DESCRIPTION OF THE TASK: Return, word for word, the lines of the listing below from the one with "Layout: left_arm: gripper" through the one with "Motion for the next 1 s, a", and no other lines.
++++++++++++++++++++
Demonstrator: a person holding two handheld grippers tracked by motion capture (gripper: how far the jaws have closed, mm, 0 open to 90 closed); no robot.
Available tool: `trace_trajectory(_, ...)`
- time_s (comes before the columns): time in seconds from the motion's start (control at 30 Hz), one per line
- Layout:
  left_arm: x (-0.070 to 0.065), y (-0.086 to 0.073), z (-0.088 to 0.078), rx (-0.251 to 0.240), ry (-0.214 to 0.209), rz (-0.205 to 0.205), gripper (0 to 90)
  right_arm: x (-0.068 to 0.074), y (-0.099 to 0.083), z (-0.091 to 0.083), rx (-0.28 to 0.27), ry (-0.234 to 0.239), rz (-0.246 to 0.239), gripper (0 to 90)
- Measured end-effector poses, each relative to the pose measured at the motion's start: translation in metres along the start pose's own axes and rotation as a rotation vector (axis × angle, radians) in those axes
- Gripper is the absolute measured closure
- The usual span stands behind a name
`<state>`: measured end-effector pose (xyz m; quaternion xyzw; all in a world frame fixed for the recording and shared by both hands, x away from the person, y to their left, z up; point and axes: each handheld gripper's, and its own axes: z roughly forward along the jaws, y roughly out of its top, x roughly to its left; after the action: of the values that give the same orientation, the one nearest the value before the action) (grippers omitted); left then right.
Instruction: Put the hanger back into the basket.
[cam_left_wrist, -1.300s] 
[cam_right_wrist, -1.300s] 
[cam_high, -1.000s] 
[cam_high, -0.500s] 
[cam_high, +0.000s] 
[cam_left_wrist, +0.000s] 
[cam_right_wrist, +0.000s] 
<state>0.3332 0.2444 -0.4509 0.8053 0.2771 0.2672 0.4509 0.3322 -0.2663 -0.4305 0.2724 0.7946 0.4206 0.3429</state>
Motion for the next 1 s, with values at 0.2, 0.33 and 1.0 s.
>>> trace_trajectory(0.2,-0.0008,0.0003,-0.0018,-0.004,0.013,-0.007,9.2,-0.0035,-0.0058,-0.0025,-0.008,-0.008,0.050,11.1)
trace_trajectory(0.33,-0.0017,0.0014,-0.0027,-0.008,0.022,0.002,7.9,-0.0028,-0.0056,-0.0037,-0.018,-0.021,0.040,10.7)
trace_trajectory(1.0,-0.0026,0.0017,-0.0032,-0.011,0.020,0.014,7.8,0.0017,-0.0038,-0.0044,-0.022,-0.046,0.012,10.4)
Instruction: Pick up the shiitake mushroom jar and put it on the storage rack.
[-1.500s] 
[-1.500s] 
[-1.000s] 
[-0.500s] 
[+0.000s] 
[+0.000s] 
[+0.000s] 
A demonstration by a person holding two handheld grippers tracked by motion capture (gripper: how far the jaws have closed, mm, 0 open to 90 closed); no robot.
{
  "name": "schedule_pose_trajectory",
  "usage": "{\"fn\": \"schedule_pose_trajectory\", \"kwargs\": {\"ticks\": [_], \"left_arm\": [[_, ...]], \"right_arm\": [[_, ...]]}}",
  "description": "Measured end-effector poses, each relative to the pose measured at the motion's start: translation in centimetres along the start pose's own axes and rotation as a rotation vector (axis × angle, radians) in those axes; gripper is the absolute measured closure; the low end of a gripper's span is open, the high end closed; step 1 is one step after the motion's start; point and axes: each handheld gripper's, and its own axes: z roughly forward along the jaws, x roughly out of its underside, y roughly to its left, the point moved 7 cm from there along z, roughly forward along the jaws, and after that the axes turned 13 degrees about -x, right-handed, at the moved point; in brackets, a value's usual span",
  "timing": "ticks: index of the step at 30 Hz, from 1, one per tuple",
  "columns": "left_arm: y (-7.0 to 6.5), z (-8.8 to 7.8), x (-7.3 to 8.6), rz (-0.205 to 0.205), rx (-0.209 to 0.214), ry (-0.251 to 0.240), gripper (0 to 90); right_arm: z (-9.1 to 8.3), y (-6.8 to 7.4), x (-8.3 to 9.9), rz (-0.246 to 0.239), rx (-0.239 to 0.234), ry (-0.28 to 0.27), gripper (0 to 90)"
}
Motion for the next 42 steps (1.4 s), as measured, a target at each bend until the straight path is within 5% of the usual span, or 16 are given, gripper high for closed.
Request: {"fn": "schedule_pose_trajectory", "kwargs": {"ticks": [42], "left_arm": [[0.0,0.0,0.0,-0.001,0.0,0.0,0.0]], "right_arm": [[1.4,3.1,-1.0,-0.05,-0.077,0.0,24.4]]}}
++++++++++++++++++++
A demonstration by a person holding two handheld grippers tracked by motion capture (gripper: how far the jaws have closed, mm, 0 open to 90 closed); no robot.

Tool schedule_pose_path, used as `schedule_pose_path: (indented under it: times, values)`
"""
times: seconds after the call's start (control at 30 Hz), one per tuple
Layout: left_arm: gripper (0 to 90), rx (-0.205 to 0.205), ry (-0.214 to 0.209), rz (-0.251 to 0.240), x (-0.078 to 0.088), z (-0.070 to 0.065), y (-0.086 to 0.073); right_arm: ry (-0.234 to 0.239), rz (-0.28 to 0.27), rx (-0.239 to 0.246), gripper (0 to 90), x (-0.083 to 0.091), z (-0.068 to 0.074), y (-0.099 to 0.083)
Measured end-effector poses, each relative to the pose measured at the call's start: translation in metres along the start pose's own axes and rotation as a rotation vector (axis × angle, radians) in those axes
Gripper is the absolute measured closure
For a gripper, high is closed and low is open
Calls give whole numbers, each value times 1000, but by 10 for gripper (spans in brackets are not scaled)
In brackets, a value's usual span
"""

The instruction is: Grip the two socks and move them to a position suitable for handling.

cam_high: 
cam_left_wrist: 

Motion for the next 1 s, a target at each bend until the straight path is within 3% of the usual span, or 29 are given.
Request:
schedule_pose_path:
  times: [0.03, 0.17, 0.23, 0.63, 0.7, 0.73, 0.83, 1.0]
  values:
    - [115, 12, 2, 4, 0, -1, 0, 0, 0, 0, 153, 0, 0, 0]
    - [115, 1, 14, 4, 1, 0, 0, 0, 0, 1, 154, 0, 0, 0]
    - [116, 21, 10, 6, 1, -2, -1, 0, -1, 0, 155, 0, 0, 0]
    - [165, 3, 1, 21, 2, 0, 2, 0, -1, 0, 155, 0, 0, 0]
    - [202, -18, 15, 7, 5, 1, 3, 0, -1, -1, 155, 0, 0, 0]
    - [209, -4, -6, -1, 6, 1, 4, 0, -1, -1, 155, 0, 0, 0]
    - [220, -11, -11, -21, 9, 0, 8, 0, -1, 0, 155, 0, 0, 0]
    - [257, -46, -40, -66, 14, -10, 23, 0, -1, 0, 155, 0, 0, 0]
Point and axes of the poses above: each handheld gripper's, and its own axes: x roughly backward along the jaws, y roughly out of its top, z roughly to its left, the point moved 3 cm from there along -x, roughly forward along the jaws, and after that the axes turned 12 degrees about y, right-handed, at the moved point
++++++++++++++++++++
TASK RESULT:
Layout: left_arm: gripper (0 to 90), rx (-0.205 to 0.205), ry (-0.214 to 0.209), rz (-0.251 to 0.240), x (-0.078 to 0.088), z (-0.070 to 0.065), y (-0.086 to 0.073); right_arm: ry (-0.234 to 0.239), rz (-0.28 to 0.27), rx (-0.239 to 0.246), gripper (0 to 90), x (-0.083 to 0.091), z (-0.068 to 0.074), y (-0.099 to 0.083)
Measured end-effector poses, each relative to the pose measured at the call's start: translation in metres along the start pose's own axes and rotation as a rotation vector (axis × angle, radians) in those axes
Gripper is the absolute measured closure
For a gripper, high is closed and low is open
Calls give whole numbers, each value times 1000, but by 10 for gripper (spans in brackets are not scaled)
In brackets, a value's usual span
"""

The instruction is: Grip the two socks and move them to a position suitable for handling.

cam_high: 
cam_left_wrist: 

Motion for the next 1 s, a target at each bend until the straight path is within 3% of the usual span, or 29 are given.

The answer has been given, and the exercise is complete.